___ DATA TO PROCESS ___

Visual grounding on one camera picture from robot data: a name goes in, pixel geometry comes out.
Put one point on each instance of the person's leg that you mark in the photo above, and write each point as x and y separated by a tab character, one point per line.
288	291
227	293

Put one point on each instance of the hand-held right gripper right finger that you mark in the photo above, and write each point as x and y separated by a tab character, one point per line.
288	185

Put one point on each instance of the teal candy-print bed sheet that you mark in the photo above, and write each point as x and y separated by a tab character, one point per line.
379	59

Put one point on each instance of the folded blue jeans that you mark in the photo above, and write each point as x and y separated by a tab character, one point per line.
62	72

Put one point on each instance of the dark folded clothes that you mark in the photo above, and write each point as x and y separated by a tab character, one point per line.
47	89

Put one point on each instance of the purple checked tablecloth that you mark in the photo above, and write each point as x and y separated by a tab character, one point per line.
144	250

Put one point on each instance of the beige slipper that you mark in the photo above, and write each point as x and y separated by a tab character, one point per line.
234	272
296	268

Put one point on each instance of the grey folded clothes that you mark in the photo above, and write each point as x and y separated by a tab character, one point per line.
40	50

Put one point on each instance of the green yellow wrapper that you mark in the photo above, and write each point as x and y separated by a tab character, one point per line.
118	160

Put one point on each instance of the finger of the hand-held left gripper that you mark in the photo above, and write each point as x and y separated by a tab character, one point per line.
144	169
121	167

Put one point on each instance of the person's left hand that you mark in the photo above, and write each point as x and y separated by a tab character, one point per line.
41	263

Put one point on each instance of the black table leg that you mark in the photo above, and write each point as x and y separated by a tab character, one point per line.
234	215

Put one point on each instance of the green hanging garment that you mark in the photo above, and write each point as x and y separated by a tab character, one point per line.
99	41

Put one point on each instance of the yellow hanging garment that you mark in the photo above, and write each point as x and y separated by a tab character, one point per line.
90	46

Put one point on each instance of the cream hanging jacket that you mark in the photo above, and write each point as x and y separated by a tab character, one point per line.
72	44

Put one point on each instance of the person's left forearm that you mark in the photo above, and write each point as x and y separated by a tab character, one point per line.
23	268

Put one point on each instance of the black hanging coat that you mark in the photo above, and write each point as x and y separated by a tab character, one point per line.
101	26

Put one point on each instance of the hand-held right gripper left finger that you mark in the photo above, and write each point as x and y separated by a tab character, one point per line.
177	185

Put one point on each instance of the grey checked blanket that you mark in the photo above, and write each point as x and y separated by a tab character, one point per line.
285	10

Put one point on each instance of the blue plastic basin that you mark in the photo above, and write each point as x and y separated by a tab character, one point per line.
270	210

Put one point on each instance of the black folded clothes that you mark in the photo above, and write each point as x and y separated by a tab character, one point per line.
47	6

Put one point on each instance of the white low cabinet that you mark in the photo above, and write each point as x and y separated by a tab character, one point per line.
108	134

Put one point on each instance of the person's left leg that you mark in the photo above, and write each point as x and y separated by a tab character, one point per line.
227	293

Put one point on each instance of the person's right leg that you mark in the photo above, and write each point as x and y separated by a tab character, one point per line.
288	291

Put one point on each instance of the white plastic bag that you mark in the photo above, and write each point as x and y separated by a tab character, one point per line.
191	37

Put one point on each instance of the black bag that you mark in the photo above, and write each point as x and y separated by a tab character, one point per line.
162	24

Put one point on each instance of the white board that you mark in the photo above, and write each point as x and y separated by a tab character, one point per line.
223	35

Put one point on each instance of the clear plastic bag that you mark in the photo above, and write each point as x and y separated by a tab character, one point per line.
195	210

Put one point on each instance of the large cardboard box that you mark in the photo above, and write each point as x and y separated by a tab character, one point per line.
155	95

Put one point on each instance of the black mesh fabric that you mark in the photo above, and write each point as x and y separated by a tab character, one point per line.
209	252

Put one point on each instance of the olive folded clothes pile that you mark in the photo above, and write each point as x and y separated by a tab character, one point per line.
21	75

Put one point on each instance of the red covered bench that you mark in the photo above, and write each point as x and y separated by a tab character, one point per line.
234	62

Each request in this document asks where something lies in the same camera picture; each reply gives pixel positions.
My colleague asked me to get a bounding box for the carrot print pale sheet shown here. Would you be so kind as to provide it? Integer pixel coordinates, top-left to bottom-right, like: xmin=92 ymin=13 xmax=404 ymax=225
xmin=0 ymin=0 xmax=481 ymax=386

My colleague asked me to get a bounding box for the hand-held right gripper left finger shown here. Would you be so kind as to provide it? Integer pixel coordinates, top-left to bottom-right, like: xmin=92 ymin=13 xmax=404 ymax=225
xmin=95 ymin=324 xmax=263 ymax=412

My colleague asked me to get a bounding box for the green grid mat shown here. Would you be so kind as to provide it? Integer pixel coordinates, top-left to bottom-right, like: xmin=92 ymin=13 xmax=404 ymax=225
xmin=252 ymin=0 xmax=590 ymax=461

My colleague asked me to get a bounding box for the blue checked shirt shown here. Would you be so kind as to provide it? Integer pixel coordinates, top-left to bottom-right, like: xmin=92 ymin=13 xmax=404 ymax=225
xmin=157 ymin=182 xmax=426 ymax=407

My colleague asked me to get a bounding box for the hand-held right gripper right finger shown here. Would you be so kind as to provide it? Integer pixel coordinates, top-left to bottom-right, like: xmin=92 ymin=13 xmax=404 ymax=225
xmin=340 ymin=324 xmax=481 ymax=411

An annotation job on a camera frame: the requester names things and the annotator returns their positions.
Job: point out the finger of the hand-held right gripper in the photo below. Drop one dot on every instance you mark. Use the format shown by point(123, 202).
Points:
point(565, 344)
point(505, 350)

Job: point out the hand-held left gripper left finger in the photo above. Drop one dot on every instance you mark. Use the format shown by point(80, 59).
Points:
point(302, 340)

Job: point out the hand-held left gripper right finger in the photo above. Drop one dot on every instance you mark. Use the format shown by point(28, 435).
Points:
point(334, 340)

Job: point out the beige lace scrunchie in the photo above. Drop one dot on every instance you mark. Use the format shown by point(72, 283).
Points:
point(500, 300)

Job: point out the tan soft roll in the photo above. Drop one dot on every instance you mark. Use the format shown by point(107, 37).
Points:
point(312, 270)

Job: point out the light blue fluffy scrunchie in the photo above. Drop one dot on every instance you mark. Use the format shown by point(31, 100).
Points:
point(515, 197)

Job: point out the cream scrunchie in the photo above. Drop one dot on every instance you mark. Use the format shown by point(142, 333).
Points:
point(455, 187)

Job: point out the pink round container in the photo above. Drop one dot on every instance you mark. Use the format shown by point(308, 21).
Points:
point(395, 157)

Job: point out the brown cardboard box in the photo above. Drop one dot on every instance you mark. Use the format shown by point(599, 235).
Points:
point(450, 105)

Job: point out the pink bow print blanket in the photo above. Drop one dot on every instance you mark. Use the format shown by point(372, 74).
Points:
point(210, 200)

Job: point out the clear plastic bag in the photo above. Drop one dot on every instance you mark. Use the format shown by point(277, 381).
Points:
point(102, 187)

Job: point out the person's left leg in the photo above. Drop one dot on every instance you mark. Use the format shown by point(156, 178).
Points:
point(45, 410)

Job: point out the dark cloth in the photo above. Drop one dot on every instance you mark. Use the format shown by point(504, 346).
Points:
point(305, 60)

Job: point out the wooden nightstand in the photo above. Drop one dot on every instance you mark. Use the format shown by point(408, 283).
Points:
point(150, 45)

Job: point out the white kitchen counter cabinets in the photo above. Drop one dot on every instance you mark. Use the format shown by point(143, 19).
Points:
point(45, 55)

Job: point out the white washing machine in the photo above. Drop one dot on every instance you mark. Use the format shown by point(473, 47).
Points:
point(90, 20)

___
___ DATA TO PROCESS ___

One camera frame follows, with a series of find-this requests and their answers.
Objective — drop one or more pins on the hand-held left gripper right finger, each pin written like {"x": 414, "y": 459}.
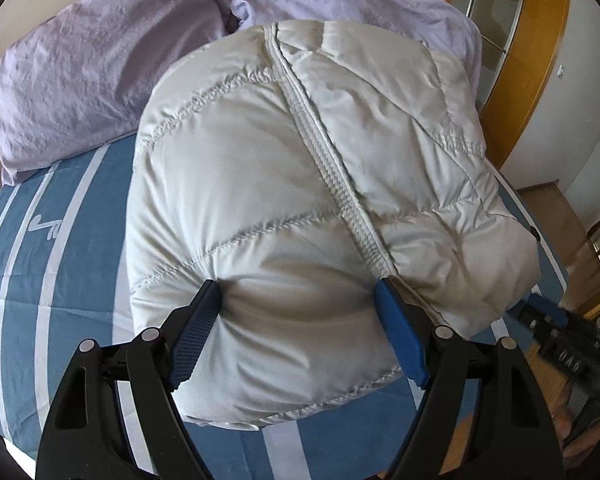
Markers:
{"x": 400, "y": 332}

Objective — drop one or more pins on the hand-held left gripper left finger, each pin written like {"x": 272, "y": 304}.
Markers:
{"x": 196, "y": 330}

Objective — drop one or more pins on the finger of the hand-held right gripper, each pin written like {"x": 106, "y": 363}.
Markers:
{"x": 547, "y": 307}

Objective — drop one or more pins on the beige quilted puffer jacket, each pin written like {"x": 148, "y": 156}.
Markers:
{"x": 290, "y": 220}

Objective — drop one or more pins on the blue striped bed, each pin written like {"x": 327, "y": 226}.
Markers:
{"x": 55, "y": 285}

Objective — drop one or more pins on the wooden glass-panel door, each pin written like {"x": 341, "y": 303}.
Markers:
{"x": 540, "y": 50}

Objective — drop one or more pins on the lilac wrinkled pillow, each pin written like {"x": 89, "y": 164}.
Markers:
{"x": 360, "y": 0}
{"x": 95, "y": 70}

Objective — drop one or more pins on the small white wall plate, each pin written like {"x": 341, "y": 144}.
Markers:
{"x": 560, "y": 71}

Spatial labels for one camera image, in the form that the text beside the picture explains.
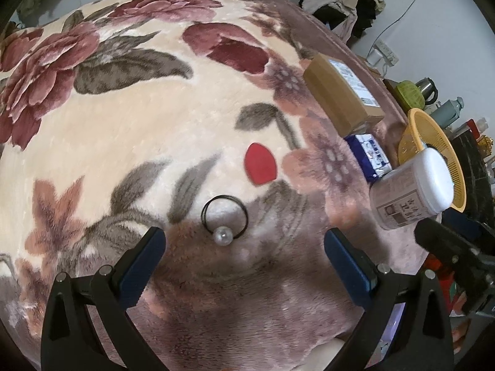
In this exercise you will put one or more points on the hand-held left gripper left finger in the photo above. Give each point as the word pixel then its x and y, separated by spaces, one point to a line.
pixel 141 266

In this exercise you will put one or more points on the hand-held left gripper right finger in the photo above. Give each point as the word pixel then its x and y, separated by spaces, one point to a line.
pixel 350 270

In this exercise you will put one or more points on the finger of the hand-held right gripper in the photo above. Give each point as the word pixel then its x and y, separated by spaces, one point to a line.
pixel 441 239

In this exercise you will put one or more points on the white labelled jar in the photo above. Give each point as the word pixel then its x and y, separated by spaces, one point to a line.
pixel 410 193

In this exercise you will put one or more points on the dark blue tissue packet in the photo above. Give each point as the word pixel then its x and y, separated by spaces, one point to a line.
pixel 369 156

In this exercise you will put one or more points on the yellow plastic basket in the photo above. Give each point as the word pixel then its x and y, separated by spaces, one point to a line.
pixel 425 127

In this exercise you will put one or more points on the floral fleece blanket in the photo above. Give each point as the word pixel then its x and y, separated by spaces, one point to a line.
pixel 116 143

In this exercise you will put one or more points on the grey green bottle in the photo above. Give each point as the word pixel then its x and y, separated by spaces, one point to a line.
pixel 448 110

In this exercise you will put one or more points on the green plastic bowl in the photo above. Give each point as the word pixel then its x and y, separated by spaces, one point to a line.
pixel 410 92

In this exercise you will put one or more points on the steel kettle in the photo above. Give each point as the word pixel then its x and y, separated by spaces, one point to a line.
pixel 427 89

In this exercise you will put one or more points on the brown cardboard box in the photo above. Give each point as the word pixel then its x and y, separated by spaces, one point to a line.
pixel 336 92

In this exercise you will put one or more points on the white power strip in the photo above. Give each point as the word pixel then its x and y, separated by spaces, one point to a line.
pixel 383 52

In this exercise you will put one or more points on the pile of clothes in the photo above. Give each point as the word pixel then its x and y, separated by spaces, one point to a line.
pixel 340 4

___
___ DATA TO PROCESS ___

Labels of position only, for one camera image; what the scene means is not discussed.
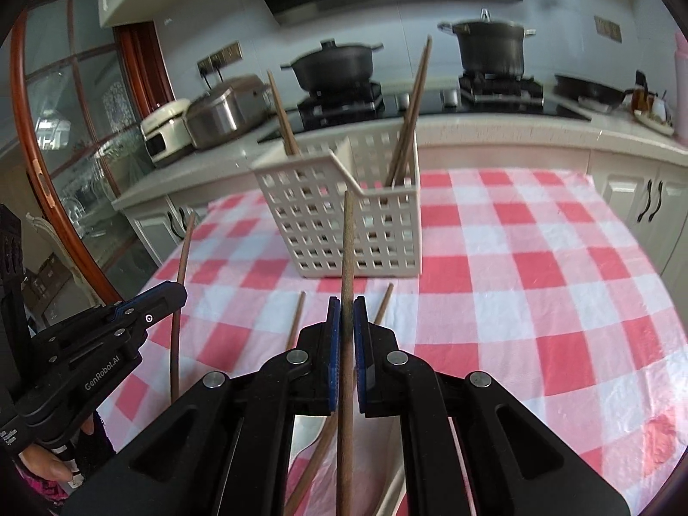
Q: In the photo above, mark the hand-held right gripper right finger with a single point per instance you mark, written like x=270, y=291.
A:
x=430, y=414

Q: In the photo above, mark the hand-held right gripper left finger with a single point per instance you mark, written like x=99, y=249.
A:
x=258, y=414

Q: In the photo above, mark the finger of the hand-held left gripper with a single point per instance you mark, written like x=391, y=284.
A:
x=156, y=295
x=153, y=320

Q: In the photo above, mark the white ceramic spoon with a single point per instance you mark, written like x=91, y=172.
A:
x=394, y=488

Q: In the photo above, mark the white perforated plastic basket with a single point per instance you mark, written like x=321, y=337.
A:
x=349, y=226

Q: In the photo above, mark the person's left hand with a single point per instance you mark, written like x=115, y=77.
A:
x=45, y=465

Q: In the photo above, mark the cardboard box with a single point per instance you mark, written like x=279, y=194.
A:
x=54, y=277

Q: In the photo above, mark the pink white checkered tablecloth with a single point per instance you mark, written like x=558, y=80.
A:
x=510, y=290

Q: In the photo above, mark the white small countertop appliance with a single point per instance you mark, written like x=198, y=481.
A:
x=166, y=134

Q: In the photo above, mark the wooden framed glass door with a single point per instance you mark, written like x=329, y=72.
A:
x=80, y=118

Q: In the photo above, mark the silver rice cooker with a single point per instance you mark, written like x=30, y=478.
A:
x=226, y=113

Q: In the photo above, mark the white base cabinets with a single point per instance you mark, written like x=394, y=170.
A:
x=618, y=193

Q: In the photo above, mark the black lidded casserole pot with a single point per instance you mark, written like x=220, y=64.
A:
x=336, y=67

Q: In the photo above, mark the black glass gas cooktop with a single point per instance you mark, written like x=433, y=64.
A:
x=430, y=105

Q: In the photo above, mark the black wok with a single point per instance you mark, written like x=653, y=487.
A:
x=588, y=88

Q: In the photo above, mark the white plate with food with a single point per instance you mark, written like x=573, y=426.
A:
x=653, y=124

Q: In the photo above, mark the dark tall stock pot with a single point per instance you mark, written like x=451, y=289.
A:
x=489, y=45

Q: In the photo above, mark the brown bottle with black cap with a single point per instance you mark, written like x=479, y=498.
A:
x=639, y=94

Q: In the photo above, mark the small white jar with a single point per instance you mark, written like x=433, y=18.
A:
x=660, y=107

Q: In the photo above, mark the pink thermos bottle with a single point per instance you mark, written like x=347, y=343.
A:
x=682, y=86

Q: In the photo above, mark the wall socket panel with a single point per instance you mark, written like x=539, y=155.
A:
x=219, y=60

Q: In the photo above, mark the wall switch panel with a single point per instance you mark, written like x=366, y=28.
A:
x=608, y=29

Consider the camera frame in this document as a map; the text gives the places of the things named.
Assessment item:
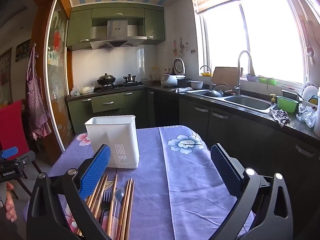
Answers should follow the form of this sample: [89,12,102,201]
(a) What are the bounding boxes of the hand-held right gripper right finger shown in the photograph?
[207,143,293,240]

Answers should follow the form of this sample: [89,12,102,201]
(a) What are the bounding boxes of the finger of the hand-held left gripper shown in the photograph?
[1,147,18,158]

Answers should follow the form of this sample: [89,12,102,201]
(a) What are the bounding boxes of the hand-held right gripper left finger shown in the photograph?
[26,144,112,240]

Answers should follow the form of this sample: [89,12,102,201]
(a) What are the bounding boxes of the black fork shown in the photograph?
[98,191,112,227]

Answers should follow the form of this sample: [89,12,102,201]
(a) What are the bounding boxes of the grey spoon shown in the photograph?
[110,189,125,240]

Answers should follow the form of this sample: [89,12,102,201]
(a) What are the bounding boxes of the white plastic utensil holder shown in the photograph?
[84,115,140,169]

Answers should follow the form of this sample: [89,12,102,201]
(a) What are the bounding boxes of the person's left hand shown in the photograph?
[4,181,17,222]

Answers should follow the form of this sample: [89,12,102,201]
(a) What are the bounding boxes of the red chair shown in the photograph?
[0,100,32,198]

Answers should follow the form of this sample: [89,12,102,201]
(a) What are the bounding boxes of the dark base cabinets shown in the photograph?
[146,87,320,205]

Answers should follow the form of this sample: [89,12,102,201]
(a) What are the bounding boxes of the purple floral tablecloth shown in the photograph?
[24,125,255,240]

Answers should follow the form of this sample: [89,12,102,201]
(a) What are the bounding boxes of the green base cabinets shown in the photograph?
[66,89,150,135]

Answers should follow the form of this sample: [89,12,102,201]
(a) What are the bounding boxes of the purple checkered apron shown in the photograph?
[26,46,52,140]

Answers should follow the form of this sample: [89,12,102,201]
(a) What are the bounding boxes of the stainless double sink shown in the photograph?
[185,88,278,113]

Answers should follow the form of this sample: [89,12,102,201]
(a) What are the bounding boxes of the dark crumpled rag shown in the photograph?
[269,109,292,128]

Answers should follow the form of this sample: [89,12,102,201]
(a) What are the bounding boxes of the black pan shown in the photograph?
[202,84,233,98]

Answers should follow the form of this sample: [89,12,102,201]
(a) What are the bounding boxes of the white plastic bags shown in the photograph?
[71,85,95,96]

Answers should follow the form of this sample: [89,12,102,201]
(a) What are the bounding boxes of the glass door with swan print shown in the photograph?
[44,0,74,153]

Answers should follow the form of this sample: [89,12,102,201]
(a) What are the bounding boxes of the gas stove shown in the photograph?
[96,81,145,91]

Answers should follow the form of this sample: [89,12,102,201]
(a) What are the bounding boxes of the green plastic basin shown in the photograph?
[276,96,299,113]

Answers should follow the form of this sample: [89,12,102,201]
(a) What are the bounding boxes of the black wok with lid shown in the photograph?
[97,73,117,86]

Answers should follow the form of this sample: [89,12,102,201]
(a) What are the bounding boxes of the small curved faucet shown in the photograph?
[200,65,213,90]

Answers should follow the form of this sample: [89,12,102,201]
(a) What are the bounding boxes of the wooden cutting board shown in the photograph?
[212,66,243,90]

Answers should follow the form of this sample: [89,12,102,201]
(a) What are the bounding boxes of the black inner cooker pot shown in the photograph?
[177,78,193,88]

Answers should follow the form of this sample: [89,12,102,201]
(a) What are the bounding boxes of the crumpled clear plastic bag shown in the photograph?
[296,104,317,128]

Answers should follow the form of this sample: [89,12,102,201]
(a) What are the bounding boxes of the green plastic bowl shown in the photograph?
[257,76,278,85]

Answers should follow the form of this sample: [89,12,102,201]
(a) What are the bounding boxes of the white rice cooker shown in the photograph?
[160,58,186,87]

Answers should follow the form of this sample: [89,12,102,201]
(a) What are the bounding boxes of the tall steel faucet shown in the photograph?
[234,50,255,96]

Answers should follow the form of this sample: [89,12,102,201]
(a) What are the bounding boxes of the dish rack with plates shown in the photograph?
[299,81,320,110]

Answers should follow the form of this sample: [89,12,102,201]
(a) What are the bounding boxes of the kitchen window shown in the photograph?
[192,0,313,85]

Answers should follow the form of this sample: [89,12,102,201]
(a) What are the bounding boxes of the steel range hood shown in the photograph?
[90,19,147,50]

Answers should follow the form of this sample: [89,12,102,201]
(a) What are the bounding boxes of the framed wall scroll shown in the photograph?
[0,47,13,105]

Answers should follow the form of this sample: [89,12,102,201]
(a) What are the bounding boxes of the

___

TASK GOAL> Search the data above for the string "scrunchie". Report every line where it is found.

ANSWER SECTION>
Job: point out the beige lace scrunchie in the photo above. Drop one dot on every instance you mark. Use the format shown by point(72, 283).
Job: point out the light blue fluffy scrunchie in the photo above. Drop one dot on every instance you mark. Use the format shown by point(31, 100).
Job: point out the cream scrunchie in the photo above. Drop one dot on every instance you mark. Use the format shown by point(142, 333).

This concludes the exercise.